How to complete this task:
For the data that follows, give the number of lines in which "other" appears. Add nothing to it.

Data for this task:
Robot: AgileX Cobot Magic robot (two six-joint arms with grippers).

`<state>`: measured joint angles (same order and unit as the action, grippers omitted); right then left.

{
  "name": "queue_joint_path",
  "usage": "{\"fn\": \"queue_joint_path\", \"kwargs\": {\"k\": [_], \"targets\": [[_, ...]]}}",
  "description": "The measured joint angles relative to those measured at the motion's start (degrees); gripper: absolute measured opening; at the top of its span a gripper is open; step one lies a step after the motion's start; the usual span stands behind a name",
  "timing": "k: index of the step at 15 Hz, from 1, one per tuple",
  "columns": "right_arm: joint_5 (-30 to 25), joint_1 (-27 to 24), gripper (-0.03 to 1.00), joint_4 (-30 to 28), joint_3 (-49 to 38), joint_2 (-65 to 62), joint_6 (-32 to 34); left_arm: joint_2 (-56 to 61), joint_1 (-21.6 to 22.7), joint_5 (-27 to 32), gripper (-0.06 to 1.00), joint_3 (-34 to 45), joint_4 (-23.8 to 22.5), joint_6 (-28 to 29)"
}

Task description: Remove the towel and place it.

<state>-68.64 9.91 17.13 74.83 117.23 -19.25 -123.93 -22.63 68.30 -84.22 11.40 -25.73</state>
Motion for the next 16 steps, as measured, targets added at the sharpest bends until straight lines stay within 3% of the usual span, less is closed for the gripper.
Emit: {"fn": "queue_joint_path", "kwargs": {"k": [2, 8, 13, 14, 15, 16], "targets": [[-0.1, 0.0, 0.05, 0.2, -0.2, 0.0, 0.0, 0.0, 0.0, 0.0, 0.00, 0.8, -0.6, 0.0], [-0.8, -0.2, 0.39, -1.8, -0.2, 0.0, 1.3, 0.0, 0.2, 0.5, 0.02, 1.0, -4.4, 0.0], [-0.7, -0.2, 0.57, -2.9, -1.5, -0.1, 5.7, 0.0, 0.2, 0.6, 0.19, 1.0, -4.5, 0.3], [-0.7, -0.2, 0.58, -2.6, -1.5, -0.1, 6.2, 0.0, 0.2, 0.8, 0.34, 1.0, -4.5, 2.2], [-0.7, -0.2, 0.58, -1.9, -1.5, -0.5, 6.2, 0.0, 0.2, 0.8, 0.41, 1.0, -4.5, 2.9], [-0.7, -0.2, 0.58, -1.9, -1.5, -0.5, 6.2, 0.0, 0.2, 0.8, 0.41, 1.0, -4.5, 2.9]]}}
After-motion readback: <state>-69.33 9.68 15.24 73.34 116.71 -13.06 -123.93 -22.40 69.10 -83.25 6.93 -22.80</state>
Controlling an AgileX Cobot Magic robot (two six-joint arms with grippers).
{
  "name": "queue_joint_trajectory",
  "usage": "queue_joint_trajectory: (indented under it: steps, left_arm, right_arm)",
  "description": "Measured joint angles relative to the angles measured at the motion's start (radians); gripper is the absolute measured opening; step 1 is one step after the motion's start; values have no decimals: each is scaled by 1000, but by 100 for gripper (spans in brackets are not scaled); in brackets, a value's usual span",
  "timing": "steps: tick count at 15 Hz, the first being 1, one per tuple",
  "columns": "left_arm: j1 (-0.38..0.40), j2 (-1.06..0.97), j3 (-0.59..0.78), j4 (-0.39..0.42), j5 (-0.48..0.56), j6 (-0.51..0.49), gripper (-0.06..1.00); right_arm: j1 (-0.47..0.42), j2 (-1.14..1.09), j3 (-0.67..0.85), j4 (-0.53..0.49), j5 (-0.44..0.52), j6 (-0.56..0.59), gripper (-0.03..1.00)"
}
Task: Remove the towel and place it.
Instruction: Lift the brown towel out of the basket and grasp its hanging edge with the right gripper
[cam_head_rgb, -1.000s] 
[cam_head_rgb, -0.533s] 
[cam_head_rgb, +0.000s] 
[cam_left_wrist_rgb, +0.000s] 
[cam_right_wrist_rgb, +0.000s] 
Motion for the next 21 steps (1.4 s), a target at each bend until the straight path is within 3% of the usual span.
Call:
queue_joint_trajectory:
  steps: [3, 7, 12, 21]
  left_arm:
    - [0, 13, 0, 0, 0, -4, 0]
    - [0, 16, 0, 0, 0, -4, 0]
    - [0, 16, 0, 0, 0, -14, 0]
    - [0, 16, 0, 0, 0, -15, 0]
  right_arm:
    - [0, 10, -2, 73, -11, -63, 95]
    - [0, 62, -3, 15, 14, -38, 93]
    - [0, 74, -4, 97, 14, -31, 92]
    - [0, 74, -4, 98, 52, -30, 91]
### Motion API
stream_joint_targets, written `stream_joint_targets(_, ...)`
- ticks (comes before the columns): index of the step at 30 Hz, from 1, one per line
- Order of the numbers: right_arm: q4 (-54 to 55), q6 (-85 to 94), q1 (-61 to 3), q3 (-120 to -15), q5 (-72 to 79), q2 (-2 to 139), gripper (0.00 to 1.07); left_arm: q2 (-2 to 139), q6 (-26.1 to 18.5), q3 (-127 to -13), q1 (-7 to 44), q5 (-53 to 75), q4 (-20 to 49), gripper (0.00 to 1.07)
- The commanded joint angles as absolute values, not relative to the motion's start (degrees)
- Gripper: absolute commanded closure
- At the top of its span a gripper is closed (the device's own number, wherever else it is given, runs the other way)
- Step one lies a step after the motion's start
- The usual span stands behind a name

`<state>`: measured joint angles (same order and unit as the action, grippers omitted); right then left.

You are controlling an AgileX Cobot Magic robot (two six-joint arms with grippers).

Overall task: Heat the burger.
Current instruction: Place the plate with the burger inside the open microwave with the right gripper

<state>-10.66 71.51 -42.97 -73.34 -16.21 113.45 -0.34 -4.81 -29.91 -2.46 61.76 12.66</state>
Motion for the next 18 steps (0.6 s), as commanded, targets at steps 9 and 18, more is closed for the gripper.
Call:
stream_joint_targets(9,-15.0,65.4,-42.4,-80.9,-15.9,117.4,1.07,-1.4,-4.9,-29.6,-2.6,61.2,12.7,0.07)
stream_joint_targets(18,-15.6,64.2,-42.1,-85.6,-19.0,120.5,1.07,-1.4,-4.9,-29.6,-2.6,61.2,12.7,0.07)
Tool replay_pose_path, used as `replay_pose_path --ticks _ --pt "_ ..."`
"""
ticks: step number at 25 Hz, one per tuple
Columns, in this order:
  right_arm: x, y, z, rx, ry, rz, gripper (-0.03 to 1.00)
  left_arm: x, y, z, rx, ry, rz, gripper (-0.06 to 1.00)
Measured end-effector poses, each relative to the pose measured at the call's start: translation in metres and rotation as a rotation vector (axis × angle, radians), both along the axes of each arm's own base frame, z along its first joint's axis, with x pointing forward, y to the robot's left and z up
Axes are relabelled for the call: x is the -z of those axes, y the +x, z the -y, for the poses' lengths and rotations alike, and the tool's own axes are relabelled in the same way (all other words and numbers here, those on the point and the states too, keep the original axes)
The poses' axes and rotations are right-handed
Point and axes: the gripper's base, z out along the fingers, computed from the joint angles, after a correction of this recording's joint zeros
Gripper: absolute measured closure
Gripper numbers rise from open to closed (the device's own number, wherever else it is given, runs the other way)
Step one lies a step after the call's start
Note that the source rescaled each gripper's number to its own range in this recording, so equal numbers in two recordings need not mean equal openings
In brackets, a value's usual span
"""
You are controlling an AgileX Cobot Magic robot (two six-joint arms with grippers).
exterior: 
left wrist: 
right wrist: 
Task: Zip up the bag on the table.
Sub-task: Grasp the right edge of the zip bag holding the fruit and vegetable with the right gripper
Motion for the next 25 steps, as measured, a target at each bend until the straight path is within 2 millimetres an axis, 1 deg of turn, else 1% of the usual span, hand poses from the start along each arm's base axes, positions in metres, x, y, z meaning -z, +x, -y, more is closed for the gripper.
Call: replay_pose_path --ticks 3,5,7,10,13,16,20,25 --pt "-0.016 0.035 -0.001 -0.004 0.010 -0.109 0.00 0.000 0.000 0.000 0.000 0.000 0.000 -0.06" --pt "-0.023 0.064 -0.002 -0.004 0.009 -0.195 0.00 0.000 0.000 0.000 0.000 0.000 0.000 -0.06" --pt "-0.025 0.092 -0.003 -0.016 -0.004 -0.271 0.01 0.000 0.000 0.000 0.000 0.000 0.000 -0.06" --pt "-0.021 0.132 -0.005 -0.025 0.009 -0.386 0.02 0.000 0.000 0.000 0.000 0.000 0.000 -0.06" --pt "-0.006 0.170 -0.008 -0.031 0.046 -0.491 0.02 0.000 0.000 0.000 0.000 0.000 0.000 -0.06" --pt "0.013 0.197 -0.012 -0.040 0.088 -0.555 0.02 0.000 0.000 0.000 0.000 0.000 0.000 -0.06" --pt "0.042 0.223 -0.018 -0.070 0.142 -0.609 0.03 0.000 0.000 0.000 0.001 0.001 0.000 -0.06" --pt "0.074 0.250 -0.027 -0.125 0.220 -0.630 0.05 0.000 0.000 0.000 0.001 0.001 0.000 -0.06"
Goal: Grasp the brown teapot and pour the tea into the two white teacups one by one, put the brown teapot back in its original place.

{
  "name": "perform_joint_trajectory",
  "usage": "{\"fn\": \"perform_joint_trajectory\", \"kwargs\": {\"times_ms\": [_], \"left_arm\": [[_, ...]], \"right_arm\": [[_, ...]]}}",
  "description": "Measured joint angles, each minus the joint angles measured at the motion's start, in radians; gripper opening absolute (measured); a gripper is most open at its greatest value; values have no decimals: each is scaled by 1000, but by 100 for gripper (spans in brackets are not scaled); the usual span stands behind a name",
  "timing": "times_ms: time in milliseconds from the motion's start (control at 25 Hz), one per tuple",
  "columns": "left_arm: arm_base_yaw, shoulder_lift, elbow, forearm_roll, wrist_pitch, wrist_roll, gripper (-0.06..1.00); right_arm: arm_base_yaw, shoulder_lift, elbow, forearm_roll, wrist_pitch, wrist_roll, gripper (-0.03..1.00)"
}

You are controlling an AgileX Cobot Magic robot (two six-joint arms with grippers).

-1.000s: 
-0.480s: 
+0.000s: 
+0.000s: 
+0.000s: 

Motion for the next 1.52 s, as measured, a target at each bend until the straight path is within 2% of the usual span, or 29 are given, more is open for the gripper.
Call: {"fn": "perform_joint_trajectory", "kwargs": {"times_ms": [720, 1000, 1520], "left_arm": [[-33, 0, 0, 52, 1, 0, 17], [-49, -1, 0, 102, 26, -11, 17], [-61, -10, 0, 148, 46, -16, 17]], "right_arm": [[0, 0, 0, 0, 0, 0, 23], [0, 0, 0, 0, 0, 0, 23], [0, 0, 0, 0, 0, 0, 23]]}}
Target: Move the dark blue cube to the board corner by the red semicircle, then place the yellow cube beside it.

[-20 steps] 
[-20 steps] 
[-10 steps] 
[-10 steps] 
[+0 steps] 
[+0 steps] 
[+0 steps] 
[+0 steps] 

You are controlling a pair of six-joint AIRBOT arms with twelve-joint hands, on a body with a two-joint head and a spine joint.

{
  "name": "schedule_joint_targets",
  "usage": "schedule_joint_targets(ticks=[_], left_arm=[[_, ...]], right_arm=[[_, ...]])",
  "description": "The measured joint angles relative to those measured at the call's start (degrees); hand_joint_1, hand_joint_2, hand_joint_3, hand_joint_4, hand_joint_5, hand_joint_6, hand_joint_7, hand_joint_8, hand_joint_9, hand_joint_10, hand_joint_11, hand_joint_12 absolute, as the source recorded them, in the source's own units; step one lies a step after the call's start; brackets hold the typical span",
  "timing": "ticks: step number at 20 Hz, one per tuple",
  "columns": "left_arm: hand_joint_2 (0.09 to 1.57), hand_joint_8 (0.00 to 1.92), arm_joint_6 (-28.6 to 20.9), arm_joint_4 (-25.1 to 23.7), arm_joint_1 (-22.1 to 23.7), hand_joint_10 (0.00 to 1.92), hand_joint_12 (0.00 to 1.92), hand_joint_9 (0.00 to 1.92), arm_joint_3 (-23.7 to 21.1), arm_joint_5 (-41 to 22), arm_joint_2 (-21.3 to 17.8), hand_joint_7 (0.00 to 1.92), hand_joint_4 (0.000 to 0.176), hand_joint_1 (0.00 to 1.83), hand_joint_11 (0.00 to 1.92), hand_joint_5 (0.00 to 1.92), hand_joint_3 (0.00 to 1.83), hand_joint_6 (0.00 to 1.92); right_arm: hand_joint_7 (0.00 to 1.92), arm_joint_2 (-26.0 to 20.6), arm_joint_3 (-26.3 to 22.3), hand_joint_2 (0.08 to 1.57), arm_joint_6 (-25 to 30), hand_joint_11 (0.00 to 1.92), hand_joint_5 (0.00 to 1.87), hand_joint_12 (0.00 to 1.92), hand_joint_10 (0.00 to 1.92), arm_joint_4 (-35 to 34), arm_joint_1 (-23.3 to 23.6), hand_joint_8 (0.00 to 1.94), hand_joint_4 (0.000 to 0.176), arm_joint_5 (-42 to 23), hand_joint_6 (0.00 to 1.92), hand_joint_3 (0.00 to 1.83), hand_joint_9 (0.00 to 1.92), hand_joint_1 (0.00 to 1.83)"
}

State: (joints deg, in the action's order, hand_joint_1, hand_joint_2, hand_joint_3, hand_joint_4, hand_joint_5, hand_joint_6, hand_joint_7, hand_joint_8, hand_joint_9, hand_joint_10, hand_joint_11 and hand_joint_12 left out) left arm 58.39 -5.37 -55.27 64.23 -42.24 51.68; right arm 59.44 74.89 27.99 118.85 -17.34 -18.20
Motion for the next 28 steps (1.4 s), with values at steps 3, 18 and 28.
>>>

Result of the exercise:
3